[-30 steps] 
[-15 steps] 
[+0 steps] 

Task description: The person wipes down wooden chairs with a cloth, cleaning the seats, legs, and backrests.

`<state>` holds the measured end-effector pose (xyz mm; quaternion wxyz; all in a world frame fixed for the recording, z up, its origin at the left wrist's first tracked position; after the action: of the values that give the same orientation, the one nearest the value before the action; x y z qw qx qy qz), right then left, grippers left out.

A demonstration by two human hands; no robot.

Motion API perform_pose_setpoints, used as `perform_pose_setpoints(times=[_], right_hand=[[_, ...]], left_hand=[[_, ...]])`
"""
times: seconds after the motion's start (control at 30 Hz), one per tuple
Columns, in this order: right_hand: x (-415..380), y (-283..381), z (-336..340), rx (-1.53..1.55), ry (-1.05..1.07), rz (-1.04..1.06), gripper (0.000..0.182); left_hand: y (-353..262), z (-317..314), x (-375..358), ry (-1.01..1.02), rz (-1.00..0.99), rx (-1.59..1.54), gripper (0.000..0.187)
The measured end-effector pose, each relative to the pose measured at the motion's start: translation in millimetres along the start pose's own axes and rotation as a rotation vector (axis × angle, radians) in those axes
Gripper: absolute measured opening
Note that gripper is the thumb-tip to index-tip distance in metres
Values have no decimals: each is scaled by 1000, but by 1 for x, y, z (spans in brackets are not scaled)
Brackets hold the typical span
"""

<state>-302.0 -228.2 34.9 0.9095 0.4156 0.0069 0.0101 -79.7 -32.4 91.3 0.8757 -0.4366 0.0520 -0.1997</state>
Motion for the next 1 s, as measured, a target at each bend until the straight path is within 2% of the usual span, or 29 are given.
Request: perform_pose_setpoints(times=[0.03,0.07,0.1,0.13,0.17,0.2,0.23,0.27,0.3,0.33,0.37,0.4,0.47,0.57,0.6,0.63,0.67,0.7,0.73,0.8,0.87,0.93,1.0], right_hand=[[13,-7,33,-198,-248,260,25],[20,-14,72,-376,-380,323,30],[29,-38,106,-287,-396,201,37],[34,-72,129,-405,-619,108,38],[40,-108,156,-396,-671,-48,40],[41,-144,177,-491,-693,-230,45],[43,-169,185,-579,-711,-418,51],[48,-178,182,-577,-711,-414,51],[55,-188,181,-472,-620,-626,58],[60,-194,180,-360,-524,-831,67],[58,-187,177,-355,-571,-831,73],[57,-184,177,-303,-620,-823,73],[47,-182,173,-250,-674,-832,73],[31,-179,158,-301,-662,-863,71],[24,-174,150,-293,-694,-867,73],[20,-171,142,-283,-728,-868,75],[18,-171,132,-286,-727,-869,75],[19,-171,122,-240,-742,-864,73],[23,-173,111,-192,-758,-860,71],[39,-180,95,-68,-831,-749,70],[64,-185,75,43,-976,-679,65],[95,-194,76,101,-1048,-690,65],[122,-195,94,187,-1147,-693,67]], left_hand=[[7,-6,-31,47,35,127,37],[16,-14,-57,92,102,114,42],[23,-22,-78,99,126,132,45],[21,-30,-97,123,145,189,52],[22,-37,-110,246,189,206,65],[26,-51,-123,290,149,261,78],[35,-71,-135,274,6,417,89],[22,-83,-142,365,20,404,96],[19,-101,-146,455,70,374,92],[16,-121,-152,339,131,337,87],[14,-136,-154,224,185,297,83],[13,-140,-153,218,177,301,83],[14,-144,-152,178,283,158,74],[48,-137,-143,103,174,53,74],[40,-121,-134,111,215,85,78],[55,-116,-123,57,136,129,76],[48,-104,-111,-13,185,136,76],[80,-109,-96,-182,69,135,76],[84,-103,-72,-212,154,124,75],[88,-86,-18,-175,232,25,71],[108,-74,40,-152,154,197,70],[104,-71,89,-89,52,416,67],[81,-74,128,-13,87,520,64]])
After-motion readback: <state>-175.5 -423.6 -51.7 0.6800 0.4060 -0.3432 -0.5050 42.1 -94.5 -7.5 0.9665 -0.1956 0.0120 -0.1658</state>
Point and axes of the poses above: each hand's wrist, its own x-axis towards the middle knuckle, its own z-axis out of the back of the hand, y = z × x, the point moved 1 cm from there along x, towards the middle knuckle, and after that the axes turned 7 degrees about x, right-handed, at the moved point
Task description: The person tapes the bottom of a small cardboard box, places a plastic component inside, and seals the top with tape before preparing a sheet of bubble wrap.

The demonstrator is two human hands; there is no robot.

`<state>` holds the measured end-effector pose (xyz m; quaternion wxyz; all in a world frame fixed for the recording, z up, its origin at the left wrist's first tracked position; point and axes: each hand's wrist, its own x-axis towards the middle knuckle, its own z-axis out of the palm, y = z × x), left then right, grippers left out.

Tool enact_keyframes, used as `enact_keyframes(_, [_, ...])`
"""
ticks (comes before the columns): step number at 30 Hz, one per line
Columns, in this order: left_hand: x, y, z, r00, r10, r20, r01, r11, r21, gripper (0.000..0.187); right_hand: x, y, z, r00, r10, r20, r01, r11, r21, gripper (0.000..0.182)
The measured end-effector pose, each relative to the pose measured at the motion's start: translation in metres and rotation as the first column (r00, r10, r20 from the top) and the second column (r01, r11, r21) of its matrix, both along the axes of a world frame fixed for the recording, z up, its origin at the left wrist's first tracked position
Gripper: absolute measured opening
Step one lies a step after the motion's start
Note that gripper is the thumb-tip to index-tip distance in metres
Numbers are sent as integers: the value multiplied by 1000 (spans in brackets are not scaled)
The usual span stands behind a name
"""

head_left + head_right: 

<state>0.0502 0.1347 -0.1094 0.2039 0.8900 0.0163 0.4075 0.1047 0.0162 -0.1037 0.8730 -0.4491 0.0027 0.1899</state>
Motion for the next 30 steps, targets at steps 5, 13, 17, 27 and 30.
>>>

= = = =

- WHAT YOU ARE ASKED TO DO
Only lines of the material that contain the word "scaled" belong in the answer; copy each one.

- THE ANSWER
Values have no decimals: each is scaled by 1000, but by 1 for x, y, z (spans in brackets are not scaled)
Numbers are sent as integers: the value multiplied by 1000 (spans in brackets are not scaled)

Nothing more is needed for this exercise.